Given groups $H, K$ and $\cdot : H × K \to K$ a group action, is $a \cdot b × a \cdot c = a \cdot (b × c)$?
Here a group action is $\cdot : H × K \to K$ such that for all suitable elements $h \cdot (h' \cdot k) = hh' \cdot k$ and $1 \cdot k = k$.
Here, × is the group operator of $K$. This at first seemed quite obvious, but trying to prove it proved futile. Is this even true? Certainly this is true for the conjugation action but what about a general action? If not a counterexample would be great.
If $H$ acts on $K$ as a set, then this is false in general. For example, let $|H|=|K|=2$ with $H$ acting on $K$ transitively, and $a$ the non-identity element of $K$, and $b$ the non-identity element of $H$. Then $b\cdot a ~\times ~b\cdot 1 = 1\times a = a$, which is not equal to $b\cdot(a\times 1)=b\cdot a=1$.

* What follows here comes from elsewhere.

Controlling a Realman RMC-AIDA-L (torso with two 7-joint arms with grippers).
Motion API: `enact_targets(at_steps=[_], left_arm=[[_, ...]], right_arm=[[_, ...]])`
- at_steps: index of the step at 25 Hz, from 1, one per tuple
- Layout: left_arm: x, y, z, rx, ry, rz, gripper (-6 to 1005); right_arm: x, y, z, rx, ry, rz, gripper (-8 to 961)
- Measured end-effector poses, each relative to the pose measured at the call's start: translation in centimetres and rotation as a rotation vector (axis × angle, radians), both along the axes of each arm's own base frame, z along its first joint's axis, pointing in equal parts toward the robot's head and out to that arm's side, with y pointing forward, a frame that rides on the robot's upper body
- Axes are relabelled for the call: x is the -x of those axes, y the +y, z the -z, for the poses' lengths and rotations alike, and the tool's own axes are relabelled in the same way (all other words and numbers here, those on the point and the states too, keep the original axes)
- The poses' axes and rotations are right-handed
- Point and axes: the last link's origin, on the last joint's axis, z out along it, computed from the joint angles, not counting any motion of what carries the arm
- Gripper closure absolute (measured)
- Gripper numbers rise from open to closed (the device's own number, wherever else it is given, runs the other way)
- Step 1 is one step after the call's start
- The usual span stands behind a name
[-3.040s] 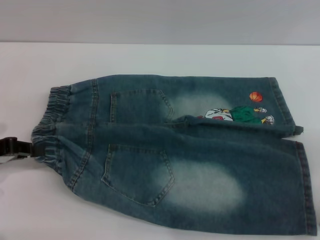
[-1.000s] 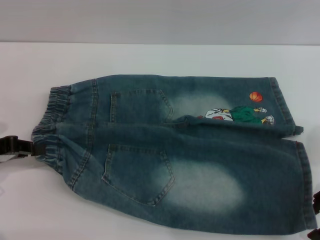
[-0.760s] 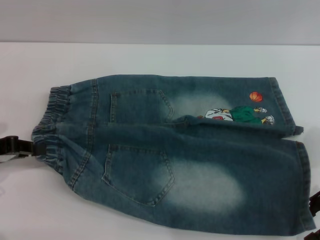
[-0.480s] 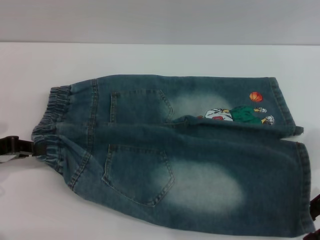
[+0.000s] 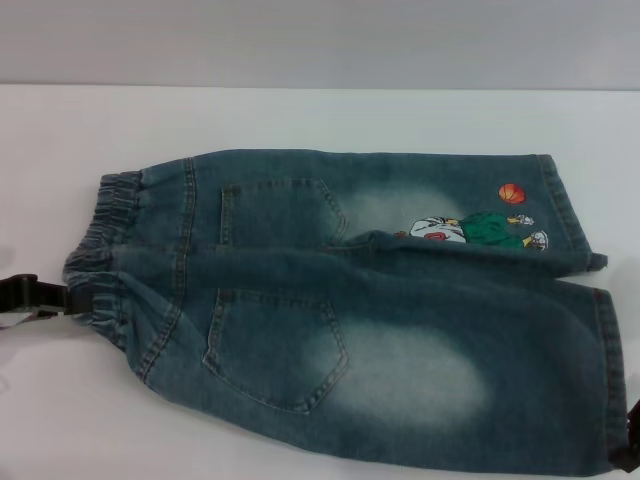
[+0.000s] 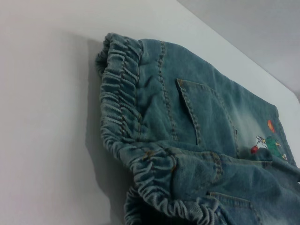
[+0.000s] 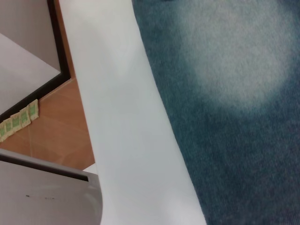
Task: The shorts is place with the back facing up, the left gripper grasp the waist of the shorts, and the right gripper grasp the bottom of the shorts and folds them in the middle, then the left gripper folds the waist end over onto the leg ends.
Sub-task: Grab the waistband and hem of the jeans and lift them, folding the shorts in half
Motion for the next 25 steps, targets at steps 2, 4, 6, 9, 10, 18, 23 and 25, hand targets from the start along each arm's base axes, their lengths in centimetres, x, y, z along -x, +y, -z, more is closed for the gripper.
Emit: enact_targets(at_steps=[2,4,6,9,10,18,23,25], left_arm=[[0.0,0.0,0.0,0.000,-0.001,0.000,893],[0.0,0.0,0.0,0.000,-0.001,0.000,893],[0.0,0.0,0.0,-0.001,-0.002,-0.001,892],[-0.1,0.1,0.0,-0.004,-0.006,-0.003,891],[-0.1,0.1,0.0,-0.005,-0.006,-0.003,890],[-0.2,0.1,-0.1,-0.020,-0.035,-0.005,888],[-1.1,0.1,-0.8,-0.097,-0.199,-0.014,886],[-1.4,0.2,-1.3,-0.136,-0.258,-0.011,885]], right_arm=[[-0.1,0.0,0.0,0.000,-0.001,0.001,775],[-0.2,-0.1,0.0,-0.003,-0.003,0.002,830],[-0.3,-0.1,0.0,-0.007,-0.004,0.000,884],[-0.5,-0.2,0.0,-0.013,0.000,-0.004,942],[-0.5,-0.2,0.0,-0.015,0.003,-0.004,945],[0.0,0.0,-1.6,-0.106,0.146,-0.043,947],[0.6,0.7,-3.8,-0.263,0.290,-0.098,940],[1.0,1.1,-4.5,-0.326,0.347,-0.121,938]])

In fact, when your statement does hold, we call $K$ a group with operators (the operators being from $H$, which need not be a group for purposes of this paragraph). There are analogues of many theorems for ordinary groups...e.g., a finite group with operators has a composition series of subnormal subgroups (respectively a chief series of normal subgroups) that are preserved by the operators (and which may have fewer terms than the ordinary composition series and chief series, respectively).
If, in addition to the above paragraph, $K$ is abelian and $H$ is again a group, we call $K$ an $H$-module.